日本も韓国も中国の発表を無視する姿勢を貫くらしいが、アメリカはアメリカン、ユナイテッド、デルタの3社とも11月30日、沖縄、周辺の東シナ海に防空識別圏を設定した中国当局に対し、対象空域を通過する便の飛行計画を提出し始めたことを発表したとロイター通信が報じている。

ところが今朝の新聞報道(12月2日、京都)では、安部信三首相がこのニュース報道について、米政府は、そのようなことを民間航空に要請していない事実を”外交ルートを通じて確認済み”と発言したことになっている。

今回、中国が何故突然に近海に航空識別圏を敷いた意図がどこに逢ったのかは判らない。

しかし、我々は2,30年以前に韓国航空機がソ連の設定した領域を犯したことで撃墜された事件を未だ忘れていない。

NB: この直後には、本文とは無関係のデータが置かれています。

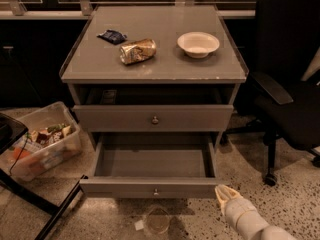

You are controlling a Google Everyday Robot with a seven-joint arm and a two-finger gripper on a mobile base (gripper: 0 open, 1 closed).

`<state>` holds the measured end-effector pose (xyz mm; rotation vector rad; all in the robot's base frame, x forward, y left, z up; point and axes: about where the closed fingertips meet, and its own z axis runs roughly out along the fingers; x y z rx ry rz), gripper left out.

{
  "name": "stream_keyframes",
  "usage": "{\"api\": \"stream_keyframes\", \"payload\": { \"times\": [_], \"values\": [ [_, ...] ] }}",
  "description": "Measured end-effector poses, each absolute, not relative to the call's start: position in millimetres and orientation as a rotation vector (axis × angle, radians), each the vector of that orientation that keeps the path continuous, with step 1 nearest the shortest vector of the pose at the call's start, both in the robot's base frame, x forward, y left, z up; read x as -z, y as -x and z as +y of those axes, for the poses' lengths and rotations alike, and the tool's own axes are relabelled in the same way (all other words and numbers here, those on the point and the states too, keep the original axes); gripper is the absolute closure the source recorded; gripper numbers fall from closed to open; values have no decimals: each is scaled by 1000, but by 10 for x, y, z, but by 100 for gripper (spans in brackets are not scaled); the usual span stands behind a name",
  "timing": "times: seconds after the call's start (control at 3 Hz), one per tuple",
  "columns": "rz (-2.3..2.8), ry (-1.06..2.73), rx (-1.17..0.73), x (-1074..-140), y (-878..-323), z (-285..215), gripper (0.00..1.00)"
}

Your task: Open middle drawer

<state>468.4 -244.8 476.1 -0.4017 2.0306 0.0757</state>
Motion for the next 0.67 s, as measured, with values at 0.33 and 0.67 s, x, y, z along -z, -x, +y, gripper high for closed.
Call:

これは全くの個人的意見だが、中国はどちらにしてもアメリカ国籍の飛行機には決して手出しはしないと考える、しかし、日、韓の場合はどうだろうか?

私は安部首相の発言は拙速なもので、出来れば今のうちに撤回すべきではないかと考える。

アメリカ航空会社3社が、政府の指示ではなく、旅客の安全と心理的安心感を優先する目的で、自発的に中国の防空圏尊重の姿勢を取ったとしても、これは政府が干渉すべき問題とはならないと考える。

このあたりに、アメリカと日本の政治姿勢の違いがはっきりと見えてくる感じがする。

アメリカでも日本に於いても「許認可権」は国にあるには違いないことは確かだが、飛行機を飛ばすか、飛ばさないかは、各民間航空会社の選択の問題である。

最近、自民党の政治姿勢が各所で問われているが、行政指導のありかたにも「アベノミクス」が所々で間違った方向に行きかねないことに警鐘を鳴らしたい。